What the task requires -> Whenever a line below holds the word "Would", copy that line.
(Extracted entries Opens)
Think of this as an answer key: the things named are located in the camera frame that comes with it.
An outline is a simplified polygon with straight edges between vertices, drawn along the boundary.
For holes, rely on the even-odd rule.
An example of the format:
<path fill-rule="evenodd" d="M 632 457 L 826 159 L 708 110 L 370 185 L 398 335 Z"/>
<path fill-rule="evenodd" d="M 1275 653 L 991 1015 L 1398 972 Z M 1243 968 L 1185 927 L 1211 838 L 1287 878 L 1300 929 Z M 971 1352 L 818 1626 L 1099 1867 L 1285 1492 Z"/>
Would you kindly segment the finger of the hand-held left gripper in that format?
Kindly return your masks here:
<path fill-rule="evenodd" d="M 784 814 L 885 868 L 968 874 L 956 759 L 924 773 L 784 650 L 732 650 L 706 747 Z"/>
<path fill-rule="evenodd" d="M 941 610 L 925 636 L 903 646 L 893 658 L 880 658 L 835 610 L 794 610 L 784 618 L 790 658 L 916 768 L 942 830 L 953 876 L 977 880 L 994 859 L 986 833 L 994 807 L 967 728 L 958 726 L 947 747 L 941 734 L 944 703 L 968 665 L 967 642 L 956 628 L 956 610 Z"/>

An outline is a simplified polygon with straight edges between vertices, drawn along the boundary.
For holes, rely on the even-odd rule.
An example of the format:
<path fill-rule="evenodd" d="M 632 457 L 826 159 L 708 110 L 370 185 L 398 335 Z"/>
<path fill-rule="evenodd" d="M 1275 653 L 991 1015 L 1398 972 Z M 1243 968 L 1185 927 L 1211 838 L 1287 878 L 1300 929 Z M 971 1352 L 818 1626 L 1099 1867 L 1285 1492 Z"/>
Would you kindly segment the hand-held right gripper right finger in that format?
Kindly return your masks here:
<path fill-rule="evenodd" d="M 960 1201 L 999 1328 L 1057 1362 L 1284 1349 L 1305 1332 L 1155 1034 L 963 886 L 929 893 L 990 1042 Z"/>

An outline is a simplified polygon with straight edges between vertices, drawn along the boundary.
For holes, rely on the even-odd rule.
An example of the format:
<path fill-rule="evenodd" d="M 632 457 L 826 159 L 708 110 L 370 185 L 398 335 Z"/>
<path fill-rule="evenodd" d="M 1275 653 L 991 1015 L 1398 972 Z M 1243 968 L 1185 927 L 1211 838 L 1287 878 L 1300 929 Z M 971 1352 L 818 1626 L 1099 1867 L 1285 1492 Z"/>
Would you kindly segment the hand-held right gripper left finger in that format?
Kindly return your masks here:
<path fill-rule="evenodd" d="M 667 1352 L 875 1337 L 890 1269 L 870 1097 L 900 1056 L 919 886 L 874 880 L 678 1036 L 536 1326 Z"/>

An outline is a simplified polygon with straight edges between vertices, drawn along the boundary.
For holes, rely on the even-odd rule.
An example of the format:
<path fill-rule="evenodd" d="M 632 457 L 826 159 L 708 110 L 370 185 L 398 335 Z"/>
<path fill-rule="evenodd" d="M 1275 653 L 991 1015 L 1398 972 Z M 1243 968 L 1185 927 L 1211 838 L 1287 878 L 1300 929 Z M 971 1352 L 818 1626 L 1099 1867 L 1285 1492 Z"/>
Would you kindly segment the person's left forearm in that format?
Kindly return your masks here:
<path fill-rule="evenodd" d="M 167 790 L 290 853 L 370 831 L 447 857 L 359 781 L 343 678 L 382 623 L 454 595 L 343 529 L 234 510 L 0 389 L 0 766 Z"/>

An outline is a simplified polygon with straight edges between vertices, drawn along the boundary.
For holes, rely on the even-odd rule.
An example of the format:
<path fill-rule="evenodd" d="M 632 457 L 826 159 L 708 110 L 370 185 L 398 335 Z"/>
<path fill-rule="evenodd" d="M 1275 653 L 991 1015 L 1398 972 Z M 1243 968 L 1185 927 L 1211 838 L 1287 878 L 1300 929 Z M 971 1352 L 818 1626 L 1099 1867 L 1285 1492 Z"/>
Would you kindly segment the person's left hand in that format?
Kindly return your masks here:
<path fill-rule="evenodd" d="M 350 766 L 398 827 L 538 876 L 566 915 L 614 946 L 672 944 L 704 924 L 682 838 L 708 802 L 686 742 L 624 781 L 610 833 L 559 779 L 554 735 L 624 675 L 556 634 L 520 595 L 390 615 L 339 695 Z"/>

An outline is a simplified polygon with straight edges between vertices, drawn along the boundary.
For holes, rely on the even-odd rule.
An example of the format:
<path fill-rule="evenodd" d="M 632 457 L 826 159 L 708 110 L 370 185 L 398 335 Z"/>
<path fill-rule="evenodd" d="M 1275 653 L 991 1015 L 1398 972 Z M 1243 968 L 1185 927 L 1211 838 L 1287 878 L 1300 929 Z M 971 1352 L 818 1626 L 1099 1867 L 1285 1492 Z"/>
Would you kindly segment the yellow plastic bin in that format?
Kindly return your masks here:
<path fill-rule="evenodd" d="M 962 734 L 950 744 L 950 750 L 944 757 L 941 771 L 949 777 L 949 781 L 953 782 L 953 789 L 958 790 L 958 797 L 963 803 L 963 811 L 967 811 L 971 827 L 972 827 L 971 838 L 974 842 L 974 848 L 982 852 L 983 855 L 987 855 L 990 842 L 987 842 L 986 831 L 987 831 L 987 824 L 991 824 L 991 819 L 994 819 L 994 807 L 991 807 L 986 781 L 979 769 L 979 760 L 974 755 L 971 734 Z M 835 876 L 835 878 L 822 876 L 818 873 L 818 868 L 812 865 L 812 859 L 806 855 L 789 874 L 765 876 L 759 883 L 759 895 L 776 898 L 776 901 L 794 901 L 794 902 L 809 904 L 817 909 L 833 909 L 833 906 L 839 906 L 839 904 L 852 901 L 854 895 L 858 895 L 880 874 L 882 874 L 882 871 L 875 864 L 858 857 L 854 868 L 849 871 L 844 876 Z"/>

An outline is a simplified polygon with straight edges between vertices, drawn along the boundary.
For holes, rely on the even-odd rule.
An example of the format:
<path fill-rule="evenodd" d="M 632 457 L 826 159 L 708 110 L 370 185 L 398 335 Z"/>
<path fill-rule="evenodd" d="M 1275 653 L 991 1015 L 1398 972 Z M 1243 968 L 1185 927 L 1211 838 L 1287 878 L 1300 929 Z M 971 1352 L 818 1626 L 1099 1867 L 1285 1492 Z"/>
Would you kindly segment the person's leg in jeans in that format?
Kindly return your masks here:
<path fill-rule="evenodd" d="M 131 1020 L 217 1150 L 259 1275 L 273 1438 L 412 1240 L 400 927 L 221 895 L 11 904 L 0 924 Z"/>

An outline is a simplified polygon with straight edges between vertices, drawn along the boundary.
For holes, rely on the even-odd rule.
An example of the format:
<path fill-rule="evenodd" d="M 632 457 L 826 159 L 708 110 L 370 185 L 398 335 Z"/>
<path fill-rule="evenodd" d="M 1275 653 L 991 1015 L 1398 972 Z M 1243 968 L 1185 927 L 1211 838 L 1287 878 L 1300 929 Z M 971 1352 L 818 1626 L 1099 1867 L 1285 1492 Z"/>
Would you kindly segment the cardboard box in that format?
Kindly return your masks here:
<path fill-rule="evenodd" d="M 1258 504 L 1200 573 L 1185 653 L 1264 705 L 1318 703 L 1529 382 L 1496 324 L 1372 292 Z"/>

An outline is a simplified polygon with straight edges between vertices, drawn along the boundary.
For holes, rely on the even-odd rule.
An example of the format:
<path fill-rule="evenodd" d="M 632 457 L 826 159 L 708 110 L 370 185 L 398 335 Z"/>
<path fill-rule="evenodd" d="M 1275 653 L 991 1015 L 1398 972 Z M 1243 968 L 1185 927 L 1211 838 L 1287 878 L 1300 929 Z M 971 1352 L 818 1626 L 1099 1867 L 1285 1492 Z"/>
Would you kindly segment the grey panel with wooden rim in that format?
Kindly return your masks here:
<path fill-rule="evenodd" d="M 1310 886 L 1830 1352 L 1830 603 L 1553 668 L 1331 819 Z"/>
(Extracted entries Closes)
Written answer ->
Would you kindly segment the finger of the hand-held left gripper in that format?
Would you kindly segment the hand-held right gripper right finger in that format?
Would you kindly segment the hand-held right gripper left finger in that format?
Would you kindly segment the person's left forearm in that format?
Would you kindly segment the person's left hand in that format?
Would you kindly segment the yellow plastic bin in that format?
Would you kindly segment the person's leg in jeans in that format?
Would you kindly segment the cardboard box in that format?
Would you kindly segment the grey panel with wooden rim in that format?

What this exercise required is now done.